Monday, March 14, 2011

syndrome

even though i agree with ross douthat's ultimate conclusion about libya, his discussion of the "iraq syndrome" seems totally off base:
Five years ago, in the darkest days of insurgent violence and Sunni-Shia strife, it seemed as if the Iraq war would shadow American foreign policy for decades, frightening a generation’s worth of statesmen away from using military force. Where there had once been a “Vietnam syndrome,” now there would be an “Iraq syndrome,” inspiring harrowing flashbacks to Baghdad and Falluja in any American politician contemplating an intervention overseas.
why is that a syndrome? doesn't a reasonable country learn from its mistakes? personally, if the next generation of leaders were frightened away from using military force unless they really had no other choice, wouldn't that be a good thing?
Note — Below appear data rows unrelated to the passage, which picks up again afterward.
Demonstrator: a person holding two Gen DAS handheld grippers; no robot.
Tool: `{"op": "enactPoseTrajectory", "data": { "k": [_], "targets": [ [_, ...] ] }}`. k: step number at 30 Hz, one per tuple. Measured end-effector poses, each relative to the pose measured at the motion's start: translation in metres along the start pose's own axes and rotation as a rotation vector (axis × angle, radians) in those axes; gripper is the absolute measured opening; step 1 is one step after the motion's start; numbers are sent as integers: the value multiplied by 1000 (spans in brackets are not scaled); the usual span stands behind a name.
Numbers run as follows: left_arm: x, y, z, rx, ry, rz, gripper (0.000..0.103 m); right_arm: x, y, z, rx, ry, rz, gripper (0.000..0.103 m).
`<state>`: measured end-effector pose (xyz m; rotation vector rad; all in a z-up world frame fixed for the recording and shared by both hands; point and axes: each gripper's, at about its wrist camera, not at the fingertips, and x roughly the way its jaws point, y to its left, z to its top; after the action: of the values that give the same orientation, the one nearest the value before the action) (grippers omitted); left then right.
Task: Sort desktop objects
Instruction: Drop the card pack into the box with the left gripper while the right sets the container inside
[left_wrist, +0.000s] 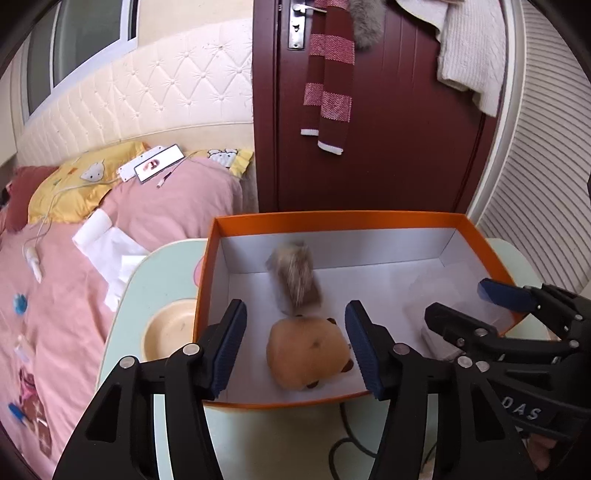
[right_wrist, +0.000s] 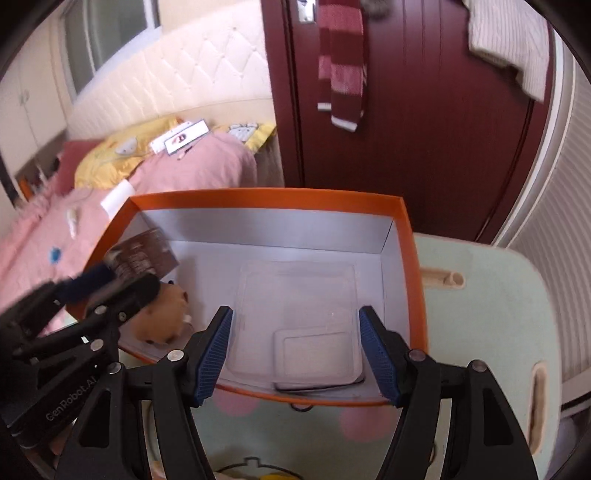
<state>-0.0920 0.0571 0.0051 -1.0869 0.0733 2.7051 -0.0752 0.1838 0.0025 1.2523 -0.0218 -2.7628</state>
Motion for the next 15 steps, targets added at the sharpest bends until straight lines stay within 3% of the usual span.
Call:
{"op": "enactPoseTrajectory", "data": {
  "k": [3,9,15],
  "targets": [
    [-1,-2,-3,-9,2,-22,59,-4,-6,1,34,16,46,69],
    [-8,7,2,-48,2,-52,59,-13,-8,2,36,3,55,73],
    [-49,27,5,-73,-59,-66,59,-39,-11,-1,62,-55,95,73]
  ]
}}
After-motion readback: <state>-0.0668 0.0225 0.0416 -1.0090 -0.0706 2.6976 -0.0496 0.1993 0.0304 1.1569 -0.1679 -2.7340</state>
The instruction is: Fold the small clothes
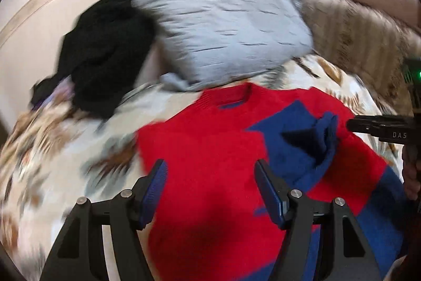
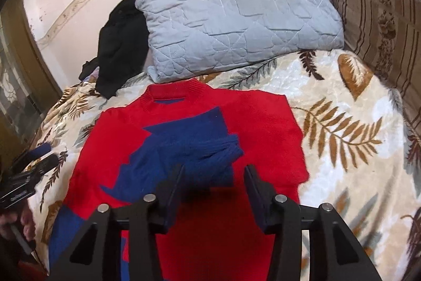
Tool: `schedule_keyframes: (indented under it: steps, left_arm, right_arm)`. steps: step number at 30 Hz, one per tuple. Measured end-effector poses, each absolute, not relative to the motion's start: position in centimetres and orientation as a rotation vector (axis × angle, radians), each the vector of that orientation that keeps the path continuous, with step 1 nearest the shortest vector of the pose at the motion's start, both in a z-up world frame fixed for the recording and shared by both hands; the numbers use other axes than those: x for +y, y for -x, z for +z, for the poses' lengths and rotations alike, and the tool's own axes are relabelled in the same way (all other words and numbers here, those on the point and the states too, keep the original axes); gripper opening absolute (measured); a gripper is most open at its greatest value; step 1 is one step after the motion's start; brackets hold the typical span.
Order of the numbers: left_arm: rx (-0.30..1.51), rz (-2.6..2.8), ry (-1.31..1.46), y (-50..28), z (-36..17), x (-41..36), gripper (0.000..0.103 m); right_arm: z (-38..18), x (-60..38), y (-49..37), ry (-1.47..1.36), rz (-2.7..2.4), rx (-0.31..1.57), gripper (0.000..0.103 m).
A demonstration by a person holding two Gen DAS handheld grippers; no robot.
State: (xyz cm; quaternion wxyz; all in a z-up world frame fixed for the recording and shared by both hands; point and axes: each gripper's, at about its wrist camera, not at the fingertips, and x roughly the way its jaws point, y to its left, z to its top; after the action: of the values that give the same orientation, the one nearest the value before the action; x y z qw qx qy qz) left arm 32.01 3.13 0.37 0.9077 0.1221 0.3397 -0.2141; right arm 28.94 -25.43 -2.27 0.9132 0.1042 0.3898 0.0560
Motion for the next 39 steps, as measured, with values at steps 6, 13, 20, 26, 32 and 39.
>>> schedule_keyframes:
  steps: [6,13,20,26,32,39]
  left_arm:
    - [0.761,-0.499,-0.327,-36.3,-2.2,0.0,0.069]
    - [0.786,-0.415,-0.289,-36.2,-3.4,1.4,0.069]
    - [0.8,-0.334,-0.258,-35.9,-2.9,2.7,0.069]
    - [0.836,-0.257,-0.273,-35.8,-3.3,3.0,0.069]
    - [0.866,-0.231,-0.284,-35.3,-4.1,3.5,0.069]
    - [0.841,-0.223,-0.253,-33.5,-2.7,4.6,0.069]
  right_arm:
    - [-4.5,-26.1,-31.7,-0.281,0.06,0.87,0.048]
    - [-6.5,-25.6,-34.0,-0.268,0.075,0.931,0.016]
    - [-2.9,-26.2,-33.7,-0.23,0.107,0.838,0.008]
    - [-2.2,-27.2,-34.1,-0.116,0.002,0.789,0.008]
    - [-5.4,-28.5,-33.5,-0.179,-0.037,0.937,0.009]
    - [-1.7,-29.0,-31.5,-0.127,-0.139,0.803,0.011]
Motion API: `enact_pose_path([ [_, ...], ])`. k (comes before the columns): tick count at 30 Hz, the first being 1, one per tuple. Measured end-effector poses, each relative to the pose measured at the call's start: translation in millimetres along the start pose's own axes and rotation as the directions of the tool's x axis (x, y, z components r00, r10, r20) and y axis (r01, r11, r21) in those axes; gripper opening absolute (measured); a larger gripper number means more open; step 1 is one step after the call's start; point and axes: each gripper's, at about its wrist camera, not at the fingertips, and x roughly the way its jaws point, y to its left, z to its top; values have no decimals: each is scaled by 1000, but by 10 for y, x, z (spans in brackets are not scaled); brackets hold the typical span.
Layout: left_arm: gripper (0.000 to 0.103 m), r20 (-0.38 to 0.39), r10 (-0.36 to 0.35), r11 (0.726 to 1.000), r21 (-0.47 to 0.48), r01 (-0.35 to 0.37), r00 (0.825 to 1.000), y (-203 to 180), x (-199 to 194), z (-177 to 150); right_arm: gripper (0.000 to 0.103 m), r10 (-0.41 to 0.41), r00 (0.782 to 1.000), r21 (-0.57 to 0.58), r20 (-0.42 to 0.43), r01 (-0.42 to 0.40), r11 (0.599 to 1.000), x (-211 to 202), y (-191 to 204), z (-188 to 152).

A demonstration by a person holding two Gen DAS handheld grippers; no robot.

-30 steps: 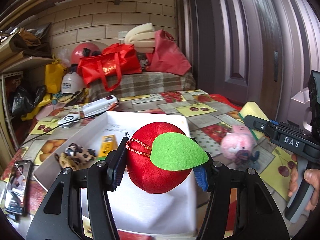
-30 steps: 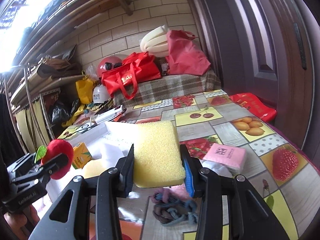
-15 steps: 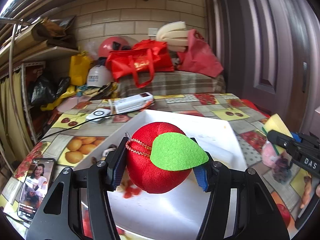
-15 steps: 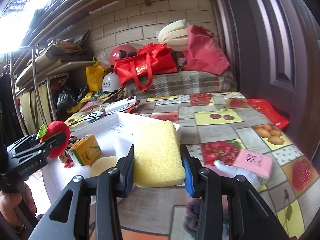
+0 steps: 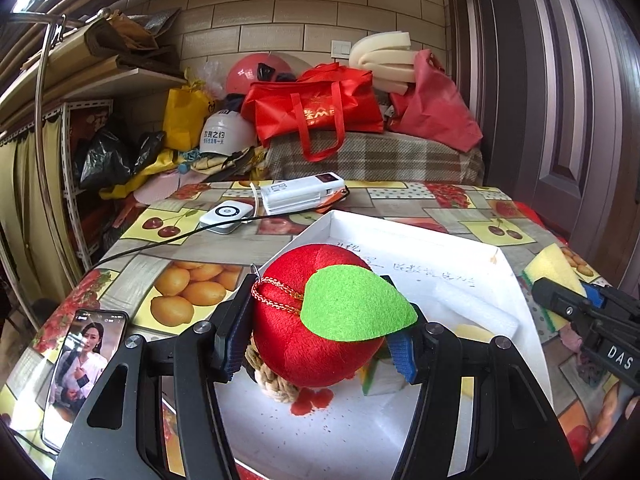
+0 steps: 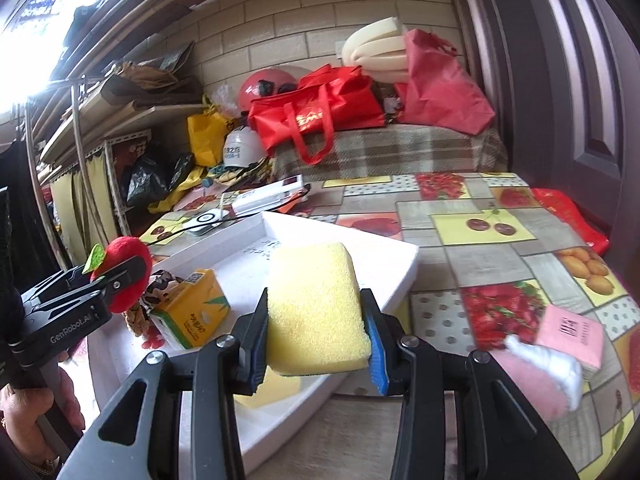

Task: Organize soft objects
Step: 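Carry the apple plush to the tray with left gripper while right gripper carries sponge, then release the apple plush into the tray with left gripper while right gripper releases sponge, then grasp the purple rope knot toy with left gripper while right gripper grasps pink tissue pack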

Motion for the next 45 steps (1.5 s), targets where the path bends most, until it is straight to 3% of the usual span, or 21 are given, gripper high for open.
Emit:
enact_pose_path([
  [8,59,-32,7,1000,-14,-7,999,53,113,30,40,36,998,-31,-45,-38,999,191,176,32],
  [25,63,-84,22,1000,-17,-24,996,97,341,81,42,6,995,-119,-99,-18,993,500,425,108],
  [27,68,-81,34,999,-9,-34,996,83,335,81,53,2,996,-110,-90,-12,994,483,405,110],
  [29,84,-69,61,998,-2,-62,996,68,314,79,74,-2,997,-100,-74,-5,995,456,383,112],
  [33,90,-25,122,992,-18,-122,992,94,226,66,80,-18,999,-98,-42,14,995,407,385,117],
  [39,91,-5,127,992,-22,-127,992,109,205,69,87,-25,1000,-111,-12,23,994,359,414,120],
  [41,91,10,131,991,-32,-131,991,121,184,68,103,-30,1000,-111,10,31,993,321,418,118],
  [45,91,47,136,990,-52,-133,990,150,107,53,103,-29,996,-123,85,39,992,176,446,105],
])
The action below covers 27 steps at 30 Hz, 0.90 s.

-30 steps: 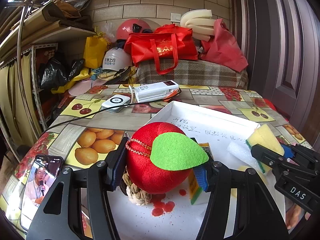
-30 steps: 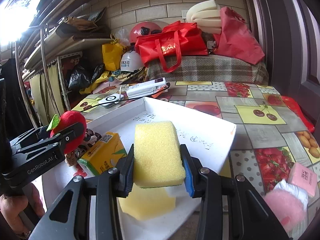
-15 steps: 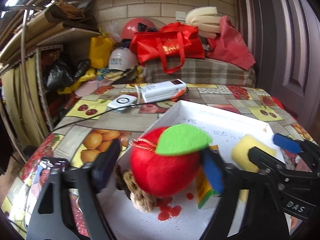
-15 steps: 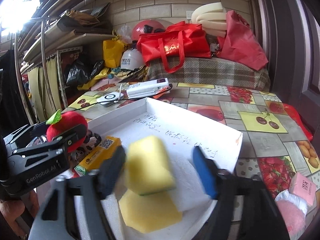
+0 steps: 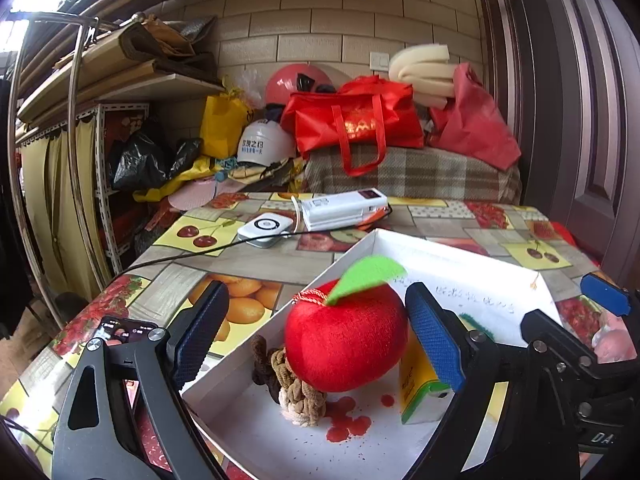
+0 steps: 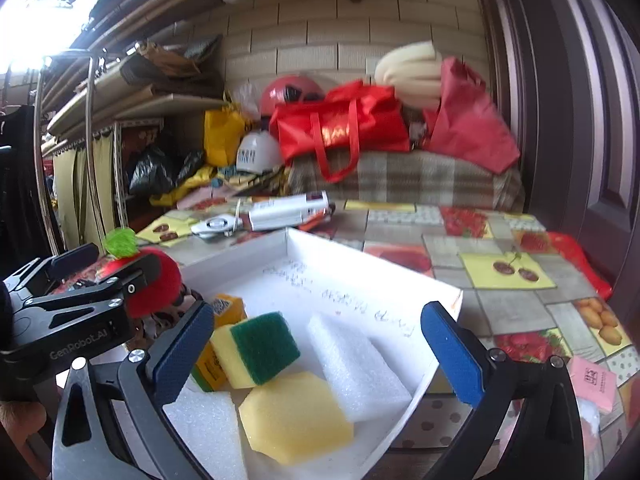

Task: Organize soft objects
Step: 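Grasp the purple rope knot toy with left gripper while right gripper grasps pink tissue pack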

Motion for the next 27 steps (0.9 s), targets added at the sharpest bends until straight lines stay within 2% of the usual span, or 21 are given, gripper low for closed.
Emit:
enact_pose_path([
  [4,91,45,3,1000,-13,-2,999,31,-102,-11,103,8,996,4,88,-8,1000,-166,-11,-5],
  [8,91,74,20,999,-32,-18,997,65,-220,-36,103,-11,994,25,111,9,1000,-235,-59,-11],
  [13,91,36,-85,994,-67,87,996,16,-291,-73,103,-64,988,57,139,56,997,-396,-155,-42],
  [17,91,34,-170,985,-11,170,985,-218,-415,-108,103,-173,974,123,148,155,980,-588,-367,-96],
  [19,91,36,-227,974,8,227,973,-332,-484,-118,103,-180,975,145,133,160,976,-650,-514,-127],
  [21,91,20,-299,954,31,298,954,-467,-548,-144,103,-218,969,171,119,196,965,-730,-721,-160],
  [23,90,-6,-336,939,75,335,942,-624,-601,-174,103,-230,966,217,120,201,955,-829,-983,-197],
  [25,90,-27,-385,911,153,384,923,-845,-684,-204,103,-249,962,285,112,210,935,-928,-1312,-254],
  [27,90,-46,-439,868,238,436,897,-1076,-795,-252,103,-298,950,337,88,254,907,-1002,-1637,-304],
])
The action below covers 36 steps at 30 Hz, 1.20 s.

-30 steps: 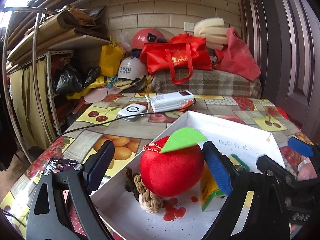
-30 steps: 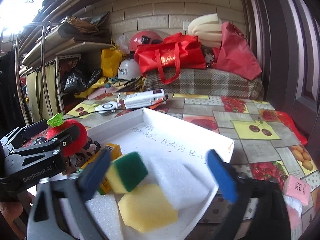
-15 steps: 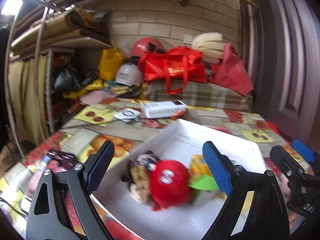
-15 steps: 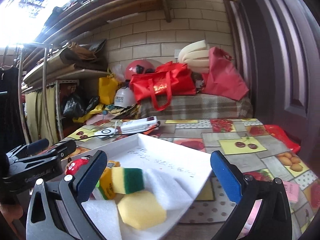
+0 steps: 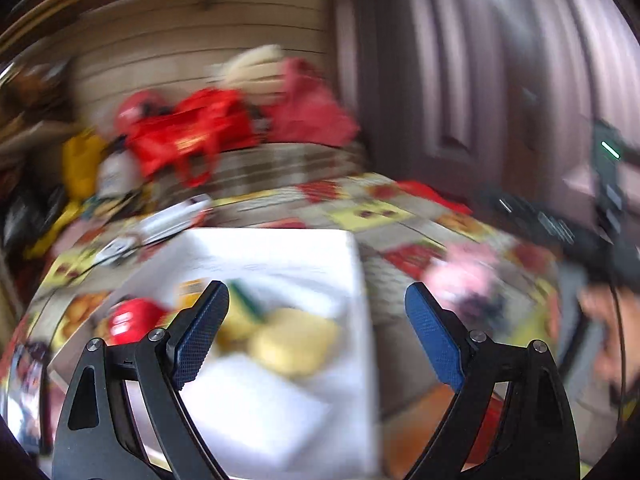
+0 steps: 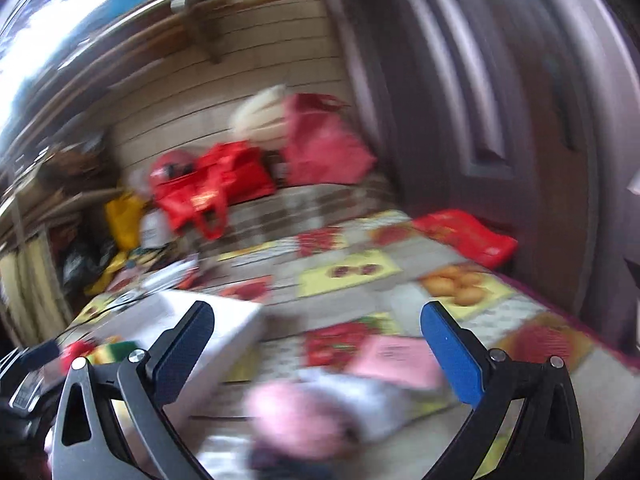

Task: Organize soft objects
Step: 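Grasp the purple rope knot toy with left gripper while right gripper grasps pink tissue pack, then carry the rope knot toy to the tray with left gripper while right gripper carries pink pack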

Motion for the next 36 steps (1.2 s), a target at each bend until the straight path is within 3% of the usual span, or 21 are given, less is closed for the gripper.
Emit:
enact_pose_path([
  [3,90,-50,-86,991,100,91,995,-387,79,16,103,-98,995,53,-6,98,994,27,-456,90],
  [6,90,-163,-162,975,124,183,973,-731,296,25,103,-145,989,85,-24,147,985,77,-736,134],
  [12,89,-382,-184,956,145,256,906,-1322,852,-6,103,-47,987,94,-152,62,994,315,-790,114],
  [13,83,-403,-181,955,144,258,897,-1372,920,-24,103,-30,982,76,-186,45,996,375,-756,102],
  [14,66,-432,-177,956,138,259,884,-1408,1000,-34,103,-10,976,60,-219,24,998,437,-725,88],
  [16,52,-480,-171,960,115,255,860,-1410,1112,-67,103,18,955,26,-296,-11,1000,589,-646,46],
  [17,39,-493,-189,960,87,265,849,-1370,1141,-76,99,29,943,11,-333,-27,1000,659,-619,20],
  [18,35,-491,-210,960,58,273,845,-1322,1149,-83,96,37,929,-4,-367,-42,999,728,-589,-1],
  [21,33,-487,-243,965,-34,259,839,-1165,1177,-87,93,55,889,-34,-454,-78,996,880,-544,-69],
  [25,33,-473,-252,965,-63,253,844,-1120,1138,-82,93,53,829,-62,-557,-105,993,1053,-480,-175],
  [32,33,-415,-226,970,-11,243,881,-1155,995,-22,80,17,830,-133,-557,-110,985,1033,-413,-174],
  [36,33,-356,-224,972,-12,236,907,-1106,886,24,79,-1,864,-76,-503,-42,996,942,-585,-88],
])
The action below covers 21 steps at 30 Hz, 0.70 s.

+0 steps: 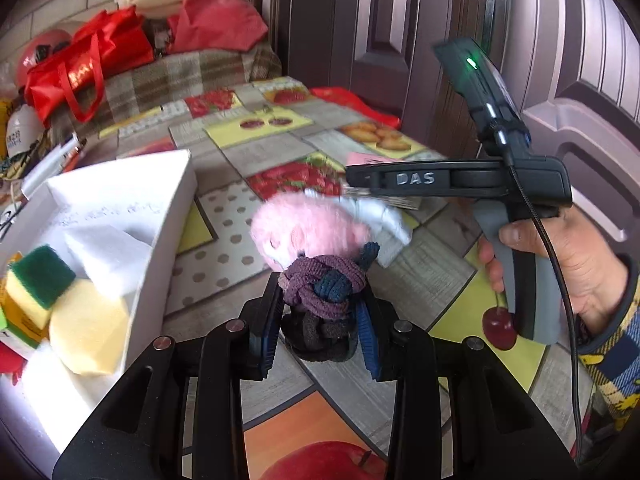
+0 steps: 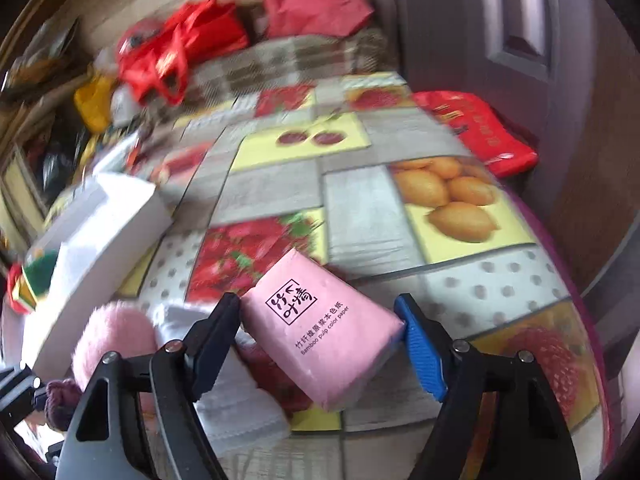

for that matter, there never really was a "vietnam syndrome". at least the loss of vietnam in the mid-70s didn't stop the u.s. from invading grenada in the 80s even though there was no rational argument that the u.s. had no choice but to use force (grenada! can you imagine a less threatening place to a superpower?)1

the "vietnam syndrome" is just one of those things that people wonked about back when i first started paying attention to politics during the reagan administration. but it really was nothing more than political propaganda that labeled anyone who disagreed with hawkish positions as diseased. at the end of the gulf war george HW bush famously said; "By God, we've kicked the Vietnam syndrome once and for all!" expressing relief that the u.s. could now lower the threshold for when it used the u.s. military to kill people in other countries. if there is a pathology there, it's not on the part of the people citing the cautionary tale of vietnam or iraq.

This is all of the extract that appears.